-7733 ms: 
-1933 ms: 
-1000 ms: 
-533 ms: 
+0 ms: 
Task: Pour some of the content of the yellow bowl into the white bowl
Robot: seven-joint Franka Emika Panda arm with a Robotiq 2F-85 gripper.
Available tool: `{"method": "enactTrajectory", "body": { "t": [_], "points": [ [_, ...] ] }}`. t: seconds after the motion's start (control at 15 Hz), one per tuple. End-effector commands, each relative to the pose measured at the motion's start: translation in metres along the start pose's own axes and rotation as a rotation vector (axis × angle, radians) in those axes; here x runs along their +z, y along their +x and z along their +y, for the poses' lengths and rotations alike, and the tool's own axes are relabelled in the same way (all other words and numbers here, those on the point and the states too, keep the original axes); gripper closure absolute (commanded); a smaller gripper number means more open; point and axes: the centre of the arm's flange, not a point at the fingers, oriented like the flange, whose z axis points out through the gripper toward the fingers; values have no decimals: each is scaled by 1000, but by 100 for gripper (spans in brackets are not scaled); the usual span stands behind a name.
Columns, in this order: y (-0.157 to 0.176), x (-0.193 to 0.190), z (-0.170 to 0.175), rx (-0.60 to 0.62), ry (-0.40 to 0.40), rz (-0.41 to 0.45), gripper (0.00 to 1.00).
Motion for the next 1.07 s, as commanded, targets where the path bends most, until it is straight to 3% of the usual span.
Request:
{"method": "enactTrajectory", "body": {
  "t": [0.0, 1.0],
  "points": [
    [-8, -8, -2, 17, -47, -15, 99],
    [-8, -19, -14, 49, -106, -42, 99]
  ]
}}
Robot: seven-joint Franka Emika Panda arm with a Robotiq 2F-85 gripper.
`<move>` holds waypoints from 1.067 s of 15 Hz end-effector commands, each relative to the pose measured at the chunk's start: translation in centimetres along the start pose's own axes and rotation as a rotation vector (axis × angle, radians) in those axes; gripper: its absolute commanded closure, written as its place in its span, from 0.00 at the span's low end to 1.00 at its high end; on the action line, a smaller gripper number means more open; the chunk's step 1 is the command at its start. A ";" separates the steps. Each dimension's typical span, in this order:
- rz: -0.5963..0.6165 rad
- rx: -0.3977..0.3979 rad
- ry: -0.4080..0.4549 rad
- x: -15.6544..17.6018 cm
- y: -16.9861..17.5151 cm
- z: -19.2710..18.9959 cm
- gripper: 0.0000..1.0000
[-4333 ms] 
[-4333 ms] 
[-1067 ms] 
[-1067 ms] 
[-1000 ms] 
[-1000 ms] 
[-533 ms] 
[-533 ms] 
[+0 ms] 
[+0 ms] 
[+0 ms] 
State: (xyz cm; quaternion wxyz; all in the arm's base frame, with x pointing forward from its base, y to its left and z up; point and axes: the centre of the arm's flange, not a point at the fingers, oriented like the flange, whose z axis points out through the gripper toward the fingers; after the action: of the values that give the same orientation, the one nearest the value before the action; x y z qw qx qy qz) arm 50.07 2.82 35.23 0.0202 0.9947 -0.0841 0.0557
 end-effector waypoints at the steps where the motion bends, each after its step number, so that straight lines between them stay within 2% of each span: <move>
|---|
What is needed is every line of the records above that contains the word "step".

* RESPONSE TO THE EXERCISE
`<move>` holds waypoints from 1.067 s of 15 Hz end-effector commands, each relative to the pose measured at the chunk's start: translation in centimetres along the start pose's own axes and rotation as a rotation vector (axis × angle, radians) in those axes; gripper: its absolute commanded closure, written as its place in its span, from 0.00 at the span's low end to 1.00 at its high end; on the action line, a smaller gripper number means more open; the chunk's step 1 is the command at its start. A ";" separates the steps. Each dimension's typical span, in this order:
 end-effector waypoints at the steps where the motion bends, each after its step number, so that straight lines between them stay within 2% of each span: <move>

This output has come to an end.